As Emmitt Smith of the Dallas Cowboys approaches Walter Payton's rushing record, perhaps now is a good time to know what kind of man he's taking the record from.
Walter Payton was the heart and soul of the Chicago Bears during his career there, demonstrating what hard work, intense training, and being a team-player can do in the long run. He shall always stand up as a giant compared to the superstar riff-raff that occupy the football headlines of today, not just for his rushing records or blocking success or ability to play any position on the field in a league of specialists and prima-donnas... but for who he was and what he stood for.
He was there to play.
Never Die Easy was supposed to be Walter Payton's autobiography, but his rapid decline in health turned it into a eulogy and a tribute to the selfless and giving man too.
Interviews with his closest friends, team-mates, family and business associates fill in the gaps of his life and show us a glimpse of the true generosity and caring of the man behind the helmet. The effort he put into his charity work was surpassed only by the effort he made into making sure it was all anonymous... until his humility was surpassed by the recognition that a greater good could be done if he lent his name to the program.
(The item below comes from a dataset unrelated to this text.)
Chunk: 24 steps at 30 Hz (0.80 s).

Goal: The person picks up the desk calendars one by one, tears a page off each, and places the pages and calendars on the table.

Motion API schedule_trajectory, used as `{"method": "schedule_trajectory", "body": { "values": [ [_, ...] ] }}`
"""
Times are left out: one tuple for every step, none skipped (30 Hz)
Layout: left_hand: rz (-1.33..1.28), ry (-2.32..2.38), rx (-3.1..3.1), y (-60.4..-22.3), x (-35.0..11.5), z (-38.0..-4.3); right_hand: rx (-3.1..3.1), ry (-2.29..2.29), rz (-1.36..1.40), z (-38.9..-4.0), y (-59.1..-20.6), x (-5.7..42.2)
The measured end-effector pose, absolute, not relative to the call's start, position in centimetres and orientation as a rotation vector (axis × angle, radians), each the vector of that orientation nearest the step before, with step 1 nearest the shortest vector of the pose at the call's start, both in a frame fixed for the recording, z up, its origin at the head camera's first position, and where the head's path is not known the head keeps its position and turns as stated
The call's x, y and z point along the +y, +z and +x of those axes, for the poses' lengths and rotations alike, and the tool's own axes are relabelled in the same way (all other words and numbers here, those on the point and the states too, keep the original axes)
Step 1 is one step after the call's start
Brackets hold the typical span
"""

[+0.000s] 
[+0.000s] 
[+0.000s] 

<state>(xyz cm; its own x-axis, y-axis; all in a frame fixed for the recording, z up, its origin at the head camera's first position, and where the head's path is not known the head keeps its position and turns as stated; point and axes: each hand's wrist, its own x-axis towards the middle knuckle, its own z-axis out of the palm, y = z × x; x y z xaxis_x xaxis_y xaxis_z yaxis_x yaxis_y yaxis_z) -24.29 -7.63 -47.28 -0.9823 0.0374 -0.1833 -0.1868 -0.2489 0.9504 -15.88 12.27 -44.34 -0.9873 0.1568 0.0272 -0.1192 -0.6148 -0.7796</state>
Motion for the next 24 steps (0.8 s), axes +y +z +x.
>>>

His desire to be a private individual never got in the way of what he thought was his obligation to the fans and the kids who looked to him as a hero and he'd always take time out to sign an autograph or wait a few minutes after a game or practice session to talk with someone. I know this because I have his autograph from after a practice session many years back and, unlike other players who weren't pleased at the prospect of being delayed on their way home from a tough session, he was all smiles and asked each boy or girl if they were having a good time there.